▸ **What to work on**:
Extract each line holding the word "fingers" from the entries.

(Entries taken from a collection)
[Start of section]
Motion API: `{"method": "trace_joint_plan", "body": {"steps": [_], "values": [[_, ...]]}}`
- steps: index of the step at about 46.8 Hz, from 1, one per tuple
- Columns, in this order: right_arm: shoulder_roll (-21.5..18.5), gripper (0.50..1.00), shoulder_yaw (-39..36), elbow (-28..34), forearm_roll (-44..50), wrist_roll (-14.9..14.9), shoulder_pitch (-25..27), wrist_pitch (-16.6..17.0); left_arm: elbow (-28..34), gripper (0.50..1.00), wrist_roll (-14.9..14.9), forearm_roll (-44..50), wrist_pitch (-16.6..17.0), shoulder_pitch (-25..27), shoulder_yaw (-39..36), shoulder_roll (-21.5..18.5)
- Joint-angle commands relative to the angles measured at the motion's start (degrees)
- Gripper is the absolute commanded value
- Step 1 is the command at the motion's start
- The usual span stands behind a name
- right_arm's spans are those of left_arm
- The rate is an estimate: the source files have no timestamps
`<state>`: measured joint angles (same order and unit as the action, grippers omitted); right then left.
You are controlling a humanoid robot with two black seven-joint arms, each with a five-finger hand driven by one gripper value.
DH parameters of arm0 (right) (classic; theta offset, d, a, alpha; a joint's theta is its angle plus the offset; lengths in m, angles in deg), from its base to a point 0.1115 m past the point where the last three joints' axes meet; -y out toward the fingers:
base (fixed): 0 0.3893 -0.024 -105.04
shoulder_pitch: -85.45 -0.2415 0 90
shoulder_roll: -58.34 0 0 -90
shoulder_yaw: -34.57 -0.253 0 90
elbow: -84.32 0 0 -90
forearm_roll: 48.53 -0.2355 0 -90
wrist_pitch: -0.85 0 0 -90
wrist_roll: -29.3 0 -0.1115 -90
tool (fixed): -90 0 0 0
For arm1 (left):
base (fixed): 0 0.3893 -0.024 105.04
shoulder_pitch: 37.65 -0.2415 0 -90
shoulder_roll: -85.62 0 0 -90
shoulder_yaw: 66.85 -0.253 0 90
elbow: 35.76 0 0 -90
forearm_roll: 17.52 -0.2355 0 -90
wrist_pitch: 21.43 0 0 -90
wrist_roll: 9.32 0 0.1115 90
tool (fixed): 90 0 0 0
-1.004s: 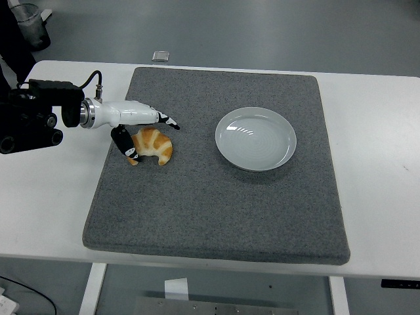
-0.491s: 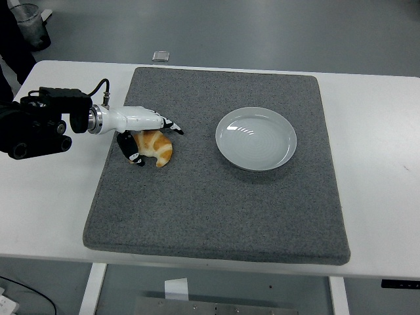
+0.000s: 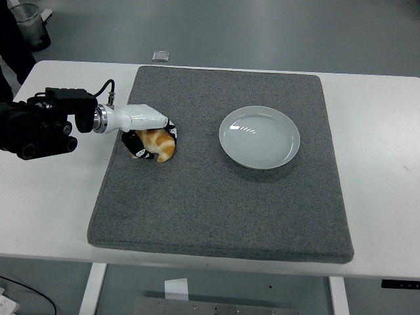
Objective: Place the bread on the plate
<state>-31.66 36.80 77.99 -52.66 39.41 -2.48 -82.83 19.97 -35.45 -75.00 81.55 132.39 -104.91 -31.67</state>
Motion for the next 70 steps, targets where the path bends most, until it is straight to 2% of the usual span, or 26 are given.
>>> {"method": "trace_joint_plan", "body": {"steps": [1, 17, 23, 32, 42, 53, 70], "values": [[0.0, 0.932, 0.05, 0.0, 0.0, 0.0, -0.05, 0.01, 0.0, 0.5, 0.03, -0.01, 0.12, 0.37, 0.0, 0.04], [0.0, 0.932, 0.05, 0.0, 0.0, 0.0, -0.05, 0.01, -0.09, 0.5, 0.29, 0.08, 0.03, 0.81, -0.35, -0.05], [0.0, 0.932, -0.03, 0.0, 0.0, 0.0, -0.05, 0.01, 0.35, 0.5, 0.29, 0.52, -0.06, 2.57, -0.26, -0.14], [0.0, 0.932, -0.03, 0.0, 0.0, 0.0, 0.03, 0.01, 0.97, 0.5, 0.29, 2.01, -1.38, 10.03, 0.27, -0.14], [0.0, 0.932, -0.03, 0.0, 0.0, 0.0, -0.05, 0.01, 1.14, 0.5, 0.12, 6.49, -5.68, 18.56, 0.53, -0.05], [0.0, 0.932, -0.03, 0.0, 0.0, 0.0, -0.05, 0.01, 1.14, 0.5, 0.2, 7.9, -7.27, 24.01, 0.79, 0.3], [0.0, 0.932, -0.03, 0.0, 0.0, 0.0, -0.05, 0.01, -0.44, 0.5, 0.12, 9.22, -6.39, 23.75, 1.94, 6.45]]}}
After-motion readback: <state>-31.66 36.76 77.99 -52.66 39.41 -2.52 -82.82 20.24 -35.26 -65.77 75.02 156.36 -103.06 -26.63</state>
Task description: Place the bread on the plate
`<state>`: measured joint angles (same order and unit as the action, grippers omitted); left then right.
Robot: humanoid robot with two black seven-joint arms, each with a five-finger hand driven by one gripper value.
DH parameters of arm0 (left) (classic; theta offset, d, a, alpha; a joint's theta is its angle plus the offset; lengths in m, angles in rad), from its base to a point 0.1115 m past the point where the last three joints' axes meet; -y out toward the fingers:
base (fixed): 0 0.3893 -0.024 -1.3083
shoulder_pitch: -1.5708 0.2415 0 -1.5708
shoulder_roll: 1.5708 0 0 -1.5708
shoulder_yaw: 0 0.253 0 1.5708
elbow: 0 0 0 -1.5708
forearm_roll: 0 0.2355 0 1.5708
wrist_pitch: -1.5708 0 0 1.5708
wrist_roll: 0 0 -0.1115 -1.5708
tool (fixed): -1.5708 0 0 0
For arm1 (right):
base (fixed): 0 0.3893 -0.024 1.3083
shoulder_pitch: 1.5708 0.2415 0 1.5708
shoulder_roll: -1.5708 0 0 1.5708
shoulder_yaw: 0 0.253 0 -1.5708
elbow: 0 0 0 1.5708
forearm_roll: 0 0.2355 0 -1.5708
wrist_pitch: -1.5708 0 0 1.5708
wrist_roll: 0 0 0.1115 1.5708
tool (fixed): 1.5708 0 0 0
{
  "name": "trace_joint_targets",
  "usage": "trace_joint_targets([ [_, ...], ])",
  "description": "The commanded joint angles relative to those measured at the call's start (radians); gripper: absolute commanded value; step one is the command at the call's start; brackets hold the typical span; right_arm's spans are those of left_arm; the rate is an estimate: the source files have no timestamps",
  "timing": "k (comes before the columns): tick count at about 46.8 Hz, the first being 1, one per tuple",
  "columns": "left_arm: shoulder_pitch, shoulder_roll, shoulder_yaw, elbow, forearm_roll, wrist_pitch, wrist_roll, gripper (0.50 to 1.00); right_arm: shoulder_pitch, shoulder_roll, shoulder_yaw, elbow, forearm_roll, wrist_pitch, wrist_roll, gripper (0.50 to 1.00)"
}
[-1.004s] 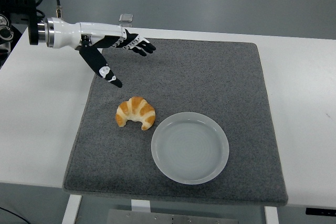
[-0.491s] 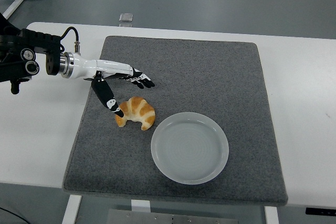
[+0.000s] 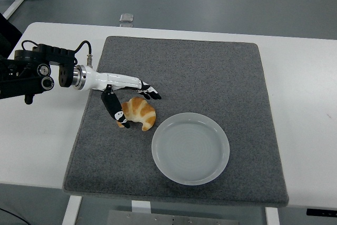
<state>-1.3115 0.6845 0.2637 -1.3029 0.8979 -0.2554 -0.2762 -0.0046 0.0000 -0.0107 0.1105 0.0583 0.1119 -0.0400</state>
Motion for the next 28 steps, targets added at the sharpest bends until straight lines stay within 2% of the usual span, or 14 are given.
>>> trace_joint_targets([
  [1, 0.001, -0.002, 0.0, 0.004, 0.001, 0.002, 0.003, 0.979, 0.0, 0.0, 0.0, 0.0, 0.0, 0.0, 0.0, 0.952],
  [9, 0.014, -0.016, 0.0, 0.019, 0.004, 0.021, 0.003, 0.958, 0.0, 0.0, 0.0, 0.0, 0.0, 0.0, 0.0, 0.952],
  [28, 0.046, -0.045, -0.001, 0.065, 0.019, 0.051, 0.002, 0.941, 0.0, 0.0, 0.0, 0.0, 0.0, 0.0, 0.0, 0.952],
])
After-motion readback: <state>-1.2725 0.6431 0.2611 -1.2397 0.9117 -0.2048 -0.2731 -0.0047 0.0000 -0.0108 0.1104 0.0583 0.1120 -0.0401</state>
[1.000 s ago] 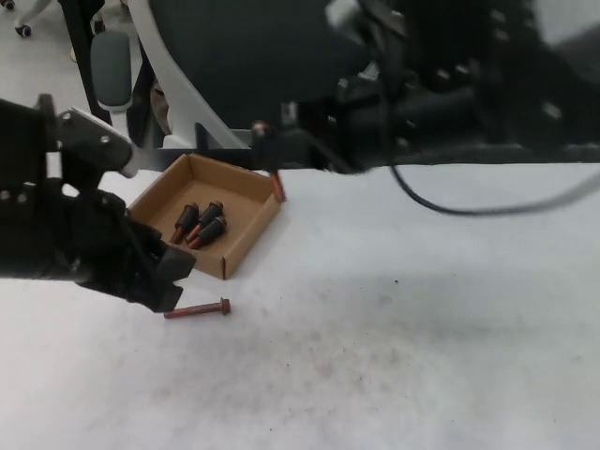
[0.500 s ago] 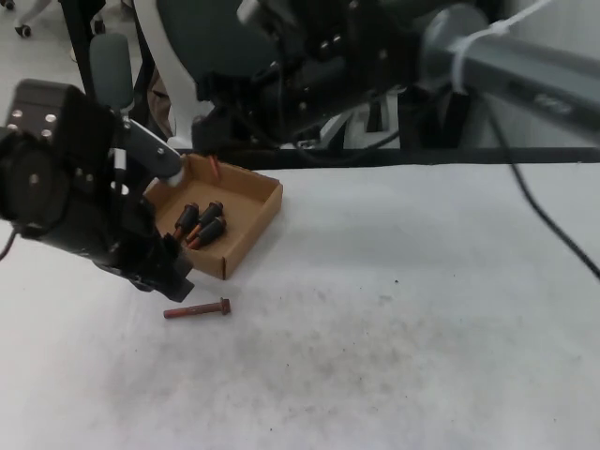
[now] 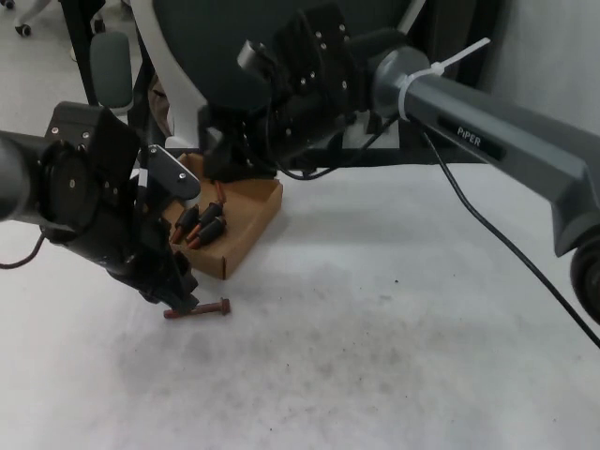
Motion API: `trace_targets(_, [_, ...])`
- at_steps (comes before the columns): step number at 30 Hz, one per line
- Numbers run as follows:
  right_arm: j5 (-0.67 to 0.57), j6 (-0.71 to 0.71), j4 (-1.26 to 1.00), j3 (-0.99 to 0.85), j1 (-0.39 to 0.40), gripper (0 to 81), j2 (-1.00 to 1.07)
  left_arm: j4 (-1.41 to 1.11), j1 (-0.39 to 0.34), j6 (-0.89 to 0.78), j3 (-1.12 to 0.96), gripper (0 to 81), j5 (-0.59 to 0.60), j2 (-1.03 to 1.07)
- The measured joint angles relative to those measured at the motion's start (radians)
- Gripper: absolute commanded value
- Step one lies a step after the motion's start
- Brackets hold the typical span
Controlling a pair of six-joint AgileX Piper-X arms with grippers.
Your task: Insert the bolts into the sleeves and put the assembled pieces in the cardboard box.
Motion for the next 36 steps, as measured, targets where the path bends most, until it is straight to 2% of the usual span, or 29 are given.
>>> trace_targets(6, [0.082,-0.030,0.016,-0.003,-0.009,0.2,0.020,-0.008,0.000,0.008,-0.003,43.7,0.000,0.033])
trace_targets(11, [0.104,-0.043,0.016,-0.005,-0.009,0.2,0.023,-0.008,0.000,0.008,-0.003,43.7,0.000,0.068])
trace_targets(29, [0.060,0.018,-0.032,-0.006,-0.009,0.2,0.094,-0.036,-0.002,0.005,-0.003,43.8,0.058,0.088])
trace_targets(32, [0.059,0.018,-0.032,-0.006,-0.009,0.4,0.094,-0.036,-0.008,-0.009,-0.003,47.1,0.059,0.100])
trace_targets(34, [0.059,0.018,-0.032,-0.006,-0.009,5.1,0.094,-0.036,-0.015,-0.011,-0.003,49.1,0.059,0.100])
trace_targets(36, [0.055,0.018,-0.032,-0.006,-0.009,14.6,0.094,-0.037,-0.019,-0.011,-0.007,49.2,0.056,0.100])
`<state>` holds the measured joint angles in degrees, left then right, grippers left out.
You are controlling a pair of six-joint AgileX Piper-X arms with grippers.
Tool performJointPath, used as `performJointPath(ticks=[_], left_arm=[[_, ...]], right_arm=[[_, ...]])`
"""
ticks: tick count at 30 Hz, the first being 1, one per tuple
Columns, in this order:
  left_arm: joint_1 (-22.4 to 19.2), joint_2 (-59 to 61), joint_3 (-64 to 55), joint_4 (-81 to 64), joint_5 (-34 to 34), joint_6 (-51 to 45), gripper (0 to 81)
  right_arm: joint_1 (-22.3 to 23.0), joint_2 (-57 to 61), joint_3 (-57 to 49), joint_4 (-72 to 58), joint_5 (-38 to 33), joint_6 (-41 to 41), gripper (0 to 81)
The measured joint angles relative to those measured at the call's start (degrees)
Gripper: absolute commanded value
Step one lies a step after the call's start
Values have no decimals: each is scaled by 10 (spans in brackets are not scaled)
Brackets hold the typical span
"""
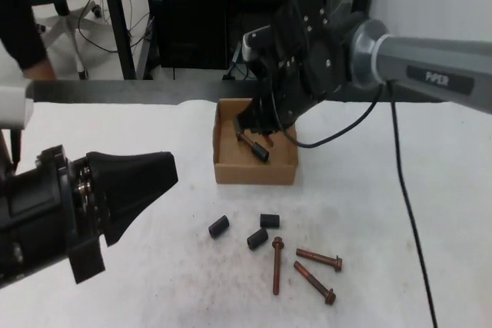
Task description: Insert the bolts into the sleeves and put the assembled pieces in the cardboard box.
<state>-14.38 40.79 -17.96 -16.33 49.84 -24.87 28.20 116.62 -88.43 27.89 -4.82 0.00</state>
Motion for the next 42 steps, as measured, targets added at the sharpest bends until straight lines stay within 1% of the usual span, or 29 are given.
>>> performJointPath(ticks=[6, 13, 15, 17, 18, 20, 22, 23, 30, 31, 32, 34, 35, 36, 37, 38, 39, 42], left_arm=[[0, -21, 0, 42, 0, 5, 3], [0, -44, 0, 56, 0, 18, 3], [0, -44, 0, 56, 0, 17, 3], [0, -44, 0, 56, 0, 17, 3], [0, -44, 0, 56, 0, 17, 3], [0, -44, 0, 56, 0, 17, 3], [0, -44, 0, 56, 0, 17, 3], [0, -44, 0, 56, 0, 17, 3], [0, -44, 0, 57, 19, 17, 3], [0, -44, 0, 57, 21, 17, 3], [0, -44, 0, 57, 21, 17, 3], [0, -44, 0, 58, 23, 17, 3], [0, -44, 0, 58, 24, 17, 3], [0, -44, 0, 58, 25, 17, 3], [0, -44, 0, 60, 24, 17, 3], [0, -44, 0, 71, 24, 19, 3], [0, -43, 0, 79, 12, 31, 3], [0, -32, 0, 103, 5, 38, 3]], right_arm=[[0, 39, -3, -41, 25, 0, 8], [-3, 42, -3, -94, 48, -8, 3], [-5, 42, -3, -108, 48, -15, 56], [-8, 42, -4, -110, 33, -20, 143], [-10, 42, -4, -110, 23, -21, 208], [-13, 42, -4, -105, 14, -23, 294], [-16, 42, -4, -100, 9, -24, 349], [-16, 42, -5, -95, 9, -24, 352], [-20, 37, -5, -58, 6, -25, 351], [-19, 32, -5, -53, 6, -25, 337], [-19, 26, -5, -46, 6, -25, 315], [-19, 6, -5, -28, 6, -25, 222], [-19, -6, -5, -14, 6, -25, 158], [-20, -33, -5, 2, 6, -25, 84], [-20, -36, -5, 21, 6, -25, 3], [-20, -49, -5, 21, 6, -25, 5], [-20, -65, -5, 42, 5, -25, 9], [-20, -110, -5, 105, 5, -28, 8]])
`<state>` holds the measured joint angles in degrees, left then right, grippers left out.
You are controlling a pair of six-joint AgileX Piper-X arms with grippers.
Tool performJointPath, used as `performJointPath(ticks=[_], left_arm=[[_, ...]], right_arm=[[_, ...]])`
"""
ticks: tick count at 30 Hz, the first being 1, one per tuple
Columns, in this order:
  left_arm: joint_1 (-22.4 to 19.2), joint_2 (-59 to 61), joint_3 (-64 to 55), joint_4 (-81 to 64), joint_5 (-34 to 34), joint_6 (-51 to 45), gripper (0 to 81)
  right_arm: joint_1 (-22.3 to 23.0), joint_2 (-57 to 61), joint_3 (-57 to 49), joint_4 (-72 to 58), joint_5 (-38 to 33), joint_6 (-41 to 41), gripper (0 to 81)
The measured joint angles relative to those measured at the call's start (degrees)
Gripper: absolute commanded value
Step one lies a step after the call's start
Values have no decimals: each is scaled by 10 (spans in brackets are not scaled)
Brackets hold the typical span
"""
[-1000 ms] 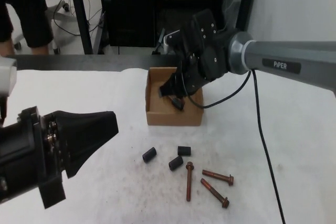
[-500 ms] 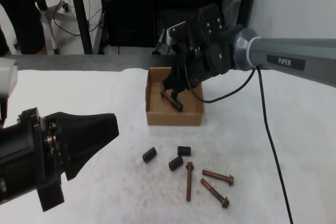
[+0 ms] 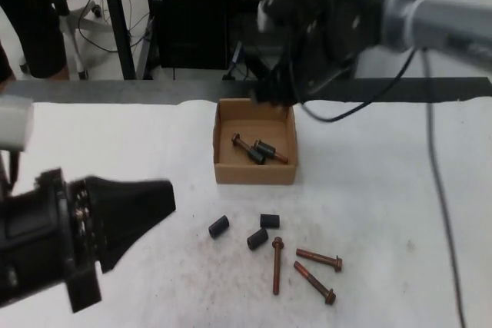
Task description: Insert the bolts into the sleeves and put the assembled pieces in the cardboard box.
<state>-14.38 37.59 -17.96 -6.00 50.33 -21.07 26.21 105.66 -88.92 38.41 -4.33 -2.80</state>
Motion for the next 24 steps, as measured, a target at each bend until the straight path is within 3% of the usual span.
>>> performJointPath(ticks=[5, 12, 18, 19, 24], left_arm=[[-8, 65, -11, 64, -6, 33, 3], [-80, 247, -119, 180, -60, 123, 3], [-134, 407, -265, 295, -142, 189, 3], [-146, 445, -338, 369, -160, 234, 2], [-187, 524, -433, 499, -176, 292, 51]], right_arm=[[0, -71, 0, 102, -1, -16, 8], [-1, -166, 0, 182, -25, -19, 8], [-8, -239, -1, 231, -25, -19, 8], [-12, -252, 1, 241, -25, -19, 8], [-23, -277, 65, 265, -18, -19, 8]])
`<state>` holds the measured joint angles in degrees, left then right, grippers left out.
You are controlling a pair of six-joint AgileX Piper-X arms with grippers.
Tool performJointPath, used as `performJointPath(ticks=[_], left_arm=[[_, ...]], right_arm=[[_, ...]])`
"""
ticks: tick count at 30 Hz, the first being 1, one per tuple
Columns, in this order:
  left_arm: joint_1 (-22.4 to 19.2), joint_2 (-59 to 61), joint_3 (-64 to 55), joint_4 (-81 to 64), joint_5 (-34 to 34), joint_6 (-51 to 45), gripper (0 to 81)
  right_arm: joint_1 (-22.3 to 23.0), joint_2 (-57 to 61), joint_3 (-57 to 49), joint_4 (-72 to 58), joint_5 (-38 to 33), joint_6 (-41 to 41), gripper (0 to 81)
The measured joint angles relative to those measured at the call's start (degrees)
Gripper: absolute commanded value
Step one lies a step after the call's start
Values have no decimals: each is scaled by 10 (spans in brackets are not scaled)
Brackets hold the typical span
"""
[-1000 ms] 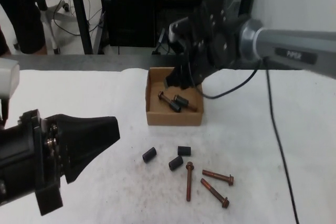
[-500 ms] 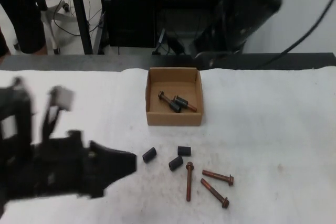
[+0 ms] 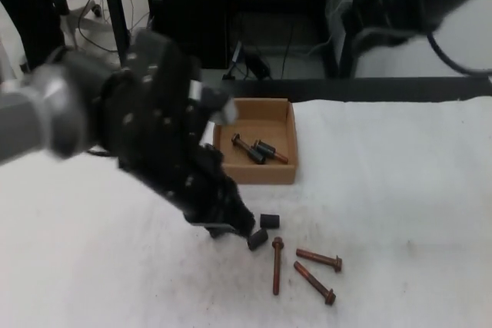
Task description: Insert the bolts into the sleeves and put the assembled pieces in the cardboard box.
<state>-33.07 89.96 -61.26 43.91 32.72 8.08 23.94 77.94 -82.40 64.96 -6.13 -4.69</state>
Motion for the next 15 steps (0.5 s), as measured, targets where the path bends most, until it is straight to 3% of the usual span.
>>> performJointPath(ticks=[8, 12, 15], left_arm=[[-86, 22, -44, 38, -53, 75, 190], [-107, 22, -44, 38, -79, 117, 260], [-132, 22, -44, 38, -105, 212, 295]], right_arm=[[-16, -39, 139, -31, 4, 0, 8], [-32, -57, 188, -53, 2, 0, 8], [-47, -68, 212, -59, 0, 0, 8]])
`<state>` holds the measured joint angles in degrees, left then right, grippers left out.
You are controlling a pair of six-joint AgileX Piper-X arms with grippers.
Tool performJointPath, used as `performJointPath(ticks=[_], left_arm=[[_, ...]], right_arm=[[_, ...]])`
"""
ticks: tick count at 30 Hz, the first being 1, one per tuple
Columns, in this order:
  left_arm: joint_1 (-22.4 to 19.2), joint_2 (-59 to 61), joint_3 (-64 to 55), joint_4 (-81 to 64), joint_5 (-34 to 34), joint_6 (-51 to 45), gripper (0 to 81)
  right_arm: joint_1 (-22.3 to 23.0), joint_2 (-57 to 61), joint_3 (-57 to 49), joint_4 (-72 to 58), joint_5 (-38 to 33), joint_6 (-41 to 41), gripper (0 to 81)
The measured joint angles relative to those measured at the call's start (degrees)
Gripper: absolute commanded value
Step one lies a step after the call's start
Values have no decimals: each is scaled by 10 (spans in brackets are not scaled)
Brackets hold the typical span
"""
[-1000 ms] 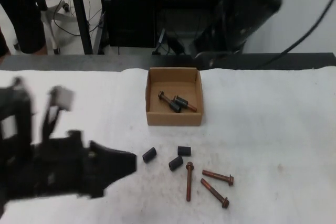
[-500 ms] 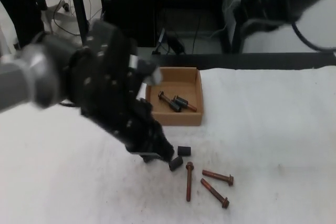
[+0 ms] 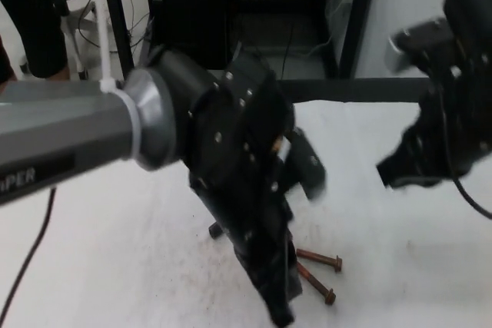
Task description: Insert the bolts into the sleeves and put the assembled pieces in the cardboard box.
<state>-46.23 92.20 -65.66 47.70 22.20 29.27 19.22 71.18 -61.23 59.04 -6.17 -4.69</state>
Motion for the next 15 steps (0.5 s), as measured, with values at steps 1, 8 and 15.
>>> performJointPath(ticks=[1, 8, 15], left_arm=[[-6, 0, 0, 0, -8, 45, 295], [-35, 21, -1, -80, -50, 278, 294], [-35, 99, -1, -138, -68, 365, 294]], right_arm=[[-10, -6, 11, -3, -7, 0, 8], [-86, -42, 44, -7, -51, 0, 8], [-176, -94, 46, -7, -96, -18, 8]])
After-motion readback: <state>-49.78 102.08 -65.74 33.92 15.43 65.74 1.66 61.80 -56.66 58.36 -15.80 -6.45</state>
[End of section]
▸ **Expected answer**:
DH parameters of arm0 (right) (classic; theta offset, d, a, alpha; a joint's theta is its angle plus the offset; lengths in m, angles in deg), from its base to a point 0.1115 m past the point where the last three joints' axes meet; -y out toward the fingers:
DH parameters of arm0 (left) (classic; theta offset, d, a, alpha; a joint's theta is its angle plus the offset; lengths in m, angles in rad), from its base to a point 0.1115 m past the point where the last three joints' axes meet; -y out toward the fingers:

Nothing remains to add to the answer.